▶ _The data_:

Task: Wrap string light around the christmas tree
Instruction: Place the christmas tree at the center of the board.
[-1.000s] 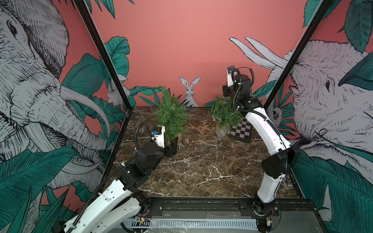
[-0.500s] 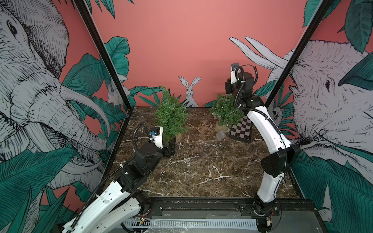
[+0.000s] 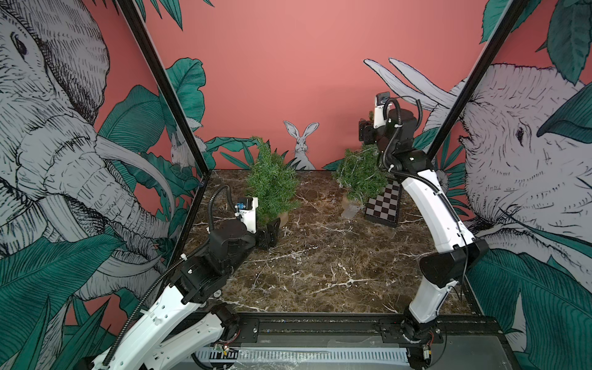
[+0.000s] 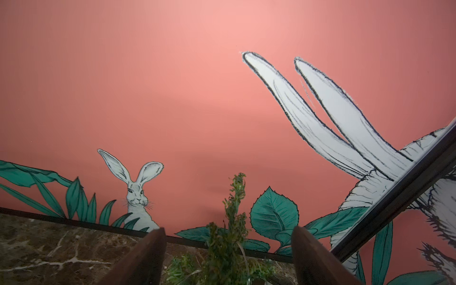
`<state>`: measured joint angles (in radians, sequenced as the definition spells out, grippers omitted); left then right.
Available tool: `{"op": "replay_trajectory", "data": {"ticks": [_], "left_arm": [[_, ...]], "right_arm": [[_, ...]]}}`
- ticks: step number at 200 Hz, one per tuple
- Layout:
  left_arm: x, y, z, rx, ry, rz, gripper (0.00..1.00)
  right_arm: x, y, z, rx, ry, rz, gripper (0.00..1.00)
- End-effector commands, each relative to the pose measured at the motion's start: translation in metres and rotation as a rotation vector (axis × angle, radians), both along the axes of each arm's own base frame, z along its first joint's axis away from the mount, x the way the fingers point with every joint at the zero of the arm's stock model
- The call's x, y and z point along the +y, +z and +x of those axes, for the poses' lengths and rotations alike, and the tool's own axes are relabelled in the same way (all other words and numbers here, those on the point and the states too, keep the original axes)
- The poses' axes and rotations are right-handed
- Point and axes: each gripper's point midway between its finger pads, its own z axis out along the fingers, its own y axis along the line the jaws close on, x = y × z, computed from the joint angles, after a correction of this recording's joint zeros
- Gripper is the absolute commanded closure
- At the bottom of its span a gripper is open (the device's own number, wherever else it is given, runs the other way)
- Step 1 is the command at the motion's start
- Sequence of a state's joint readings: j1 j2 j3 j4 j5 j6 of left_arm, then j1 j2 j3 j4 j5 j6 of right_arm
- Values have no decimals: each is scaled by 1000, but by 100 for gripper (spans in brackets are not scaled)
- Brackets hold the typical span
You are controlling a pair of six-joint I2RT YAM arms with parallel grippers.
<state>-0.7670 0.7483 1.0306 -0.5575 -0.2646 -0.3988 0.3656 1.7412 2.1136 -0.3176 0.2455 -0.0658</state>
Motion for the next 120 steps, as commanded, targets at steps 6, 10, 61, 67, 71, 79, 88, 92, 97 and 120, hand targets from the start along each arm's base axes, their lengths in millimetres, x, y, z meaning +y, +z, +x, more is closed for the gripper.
{"op": "replay_trajectory", "data": {"ticks": [6, 10, 61, 67, 71, 79, 88, 92, 97, 120], "left_arm": [[5, 8, -15, 45, -48, 62, 21], [6, 12, -15, 36, -48, 67, 22], [10, 78, -16, -104, -80, 122, 21], [7, 84, -14, -113, -86, 133, 21], [5, 89, -13, -120, -94, 137, 21], [0, 98, -9, -131, -107, 153, 21], [-5, 105, -3, -136, -111, 179, 20], [-6, 107, 0, -134, -107, 195, 20], [-7, 109, 5, -127, -97, 217, 20], [-9, 102, 28, -66, -31, 332, 18]], "right_arm": [[-21, 70, -75, -165, 46, 107, 15], [-22, 71, -83, -172, 56, 117, 15], [-13, 34, -181, -215, 322, 240, 14], [-15, 22, -189, -215, 336, 260, 14], [-15, 13, -196, -213, 347, 272, 14], [-18, -3, -209, -210, 363, 295, 14], [-17, -21, -218, -199, 385, 309, 14], [-17, -30, -221, -190, 391, 313, 14], [-16, -41, -223, -173, 400, 316, 14], [-11, -104, -219, -70, 413, 338, 15]]}}
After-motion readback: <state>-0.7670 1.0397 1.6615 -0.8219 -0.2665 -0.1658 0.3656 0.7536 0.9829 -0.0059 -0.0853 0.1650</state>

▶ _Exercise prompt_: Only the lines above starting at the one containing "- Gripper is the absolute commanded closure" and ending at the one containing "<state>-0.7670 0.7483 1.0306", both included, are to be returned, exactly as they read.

▶ _Reply_:
- Gripper is the absolute commanded closure
- At the bottom of its span a gripper is open (the device's own number, wherever else it is given, runs the other way)
- Step 1 is the command at the motion's start
- Sequence of a state's joint readings: j1 j2 j3 j4 j5 j6 of left_arm, then j1 j2 j3 j4 j5 j6 of right_arm
- Values have no decimals: each is scaled by 1000, but by 100 for gripper (spans in brackets are not scaled)
- Brackets hold the typical span
You are controlling a pair of six-joint I2RT YAM arms with parallel grippers.
<state>-0.7670 0.7483 1.0306 -0.5575 -0.2646 -0.3988 0.3656 1.7412 2.1136 -0.3176 0.2455 -0.0658</state>

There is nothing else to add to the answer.